Description of the task =>
Take the line with "the one list." and the rest of the lines after it, to the end of the entries, and restate them exactly.

Items listed in a dataset:
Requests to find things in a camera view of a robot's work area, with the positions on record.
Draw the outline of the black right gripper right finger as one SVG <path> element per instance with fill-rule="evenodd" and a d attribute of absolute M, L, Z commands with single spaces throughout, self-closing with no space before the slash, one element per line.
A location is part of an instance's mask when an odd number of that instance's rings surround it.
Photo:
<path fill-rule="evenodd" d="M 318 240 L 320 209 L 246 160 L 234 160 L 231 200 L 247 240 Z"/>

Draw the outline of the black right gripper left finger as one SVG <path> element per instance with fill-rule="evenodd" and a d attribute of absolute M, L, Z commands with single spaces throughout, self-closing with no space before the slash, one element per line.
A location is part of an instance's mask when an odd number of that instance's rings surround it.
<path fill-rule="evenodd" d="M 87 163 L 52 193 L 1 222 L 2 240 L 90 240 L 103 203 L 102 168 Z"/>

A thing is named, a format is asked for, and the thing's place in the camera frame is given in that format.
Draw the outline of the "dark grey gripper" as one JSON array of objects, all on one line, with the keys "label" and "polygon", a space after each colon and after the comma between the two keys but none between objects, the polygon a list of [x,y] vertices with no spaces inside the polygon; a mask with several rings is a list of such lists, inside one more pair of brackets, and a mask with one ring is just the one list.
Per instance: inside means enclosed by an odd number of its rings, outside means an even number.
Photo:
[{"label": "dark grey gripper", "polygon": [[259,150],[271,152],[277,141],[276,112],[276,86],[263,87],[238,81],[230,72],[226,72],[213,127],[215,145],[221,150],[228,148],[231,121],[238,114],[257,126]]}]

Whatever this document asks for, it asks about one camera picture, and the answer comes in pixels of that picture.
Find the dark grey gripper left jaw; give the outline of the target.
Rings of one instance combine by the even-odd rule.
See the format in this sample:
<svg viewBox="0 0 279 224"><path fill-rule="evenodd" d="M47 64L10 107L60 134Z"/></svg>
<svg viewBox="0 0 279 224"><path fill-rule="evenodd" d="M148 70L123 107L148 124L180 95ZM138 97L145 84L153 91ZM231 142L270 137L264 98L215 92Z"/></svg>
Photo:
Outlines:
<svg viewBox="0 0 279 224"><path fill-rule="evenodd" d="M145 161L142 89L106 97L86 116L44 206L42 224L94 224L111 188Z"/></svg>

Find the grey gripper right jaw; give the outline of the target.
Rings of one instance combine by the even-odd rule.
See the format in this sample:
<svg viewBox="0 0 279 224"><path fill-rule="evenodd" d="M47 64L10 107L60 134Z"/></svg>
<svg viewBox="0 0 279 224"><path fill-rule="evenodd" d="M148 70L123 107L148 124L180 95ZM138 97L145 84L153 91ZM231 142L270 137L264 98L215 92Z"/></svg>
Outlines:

Written response =>
Draw the outline of the "dark grey gripper" as one JSON array of objects, all on one line, with the keys "label" and "polygon", a space after each colon and after the comma between the two keys but none between objects, the polygon a list of [x,y] vertices with no spaces inside the polygon; a mask with several rings is a list of such lists, inside one more pair of brackets, and a mask with one ring is just the one list.
Per instance: inside means enclosed by an odd number of its rings, outside means an even number.
Photo:
[{"label": "dark grey gripper", "polygon": [[259,150],[271,152],[277,141],[276,112],[276,86],[263,87],[238,81],[230,72],[226,72],[213,127],[215,145],[221,150],[228,148],[231,121],[238,114],[257,126]]}]

Whatever this document asks for, it asks about one camera picture, and the answer comes in pixels of that picture.
Find the dark grey gripper left jaw; give the outline of the target.
Rings of one instance combine by the even-odd rule.
See the format in this sample:
<svg viewBox="0 0 279 224"><path fill-rule="evenodd" d="M47 64L10 107L60 134Z"/></svg>
<svg viewBox="0 0 279 224"><path fill-rule="evenodd" d="M148 70L123 107L148 124L180 95ZM138 97L145 84L153 91ZM231 142L270 137L264 98L215 92Z"/></svg>
Photo:
Outlines:
<svg viewBox="0 0 279 224"><path fill-rule="evenodd" d="M145 161L142 89L106 97L86 116L44 206L42 224L94 224L111 188Z"/></svg>

Find the grey gripper right jaw; give the outline of the target.
Rings of one instance combine by the even-odd rule.
See the format in this sample:
<svg viewBox="0 0 279 224"><path fill-rule="evenodd" d="M47 64L10 107L60 134Z"/></svg>
<svg viewBox="0 0 279 224"><path fill-rule="evenodd" d="M148 70L123 107L148 124L180 95ZM138 97L145 84L153 91ZM231 142L270 137L264 98L215 92Z"/></svg>
Outlines:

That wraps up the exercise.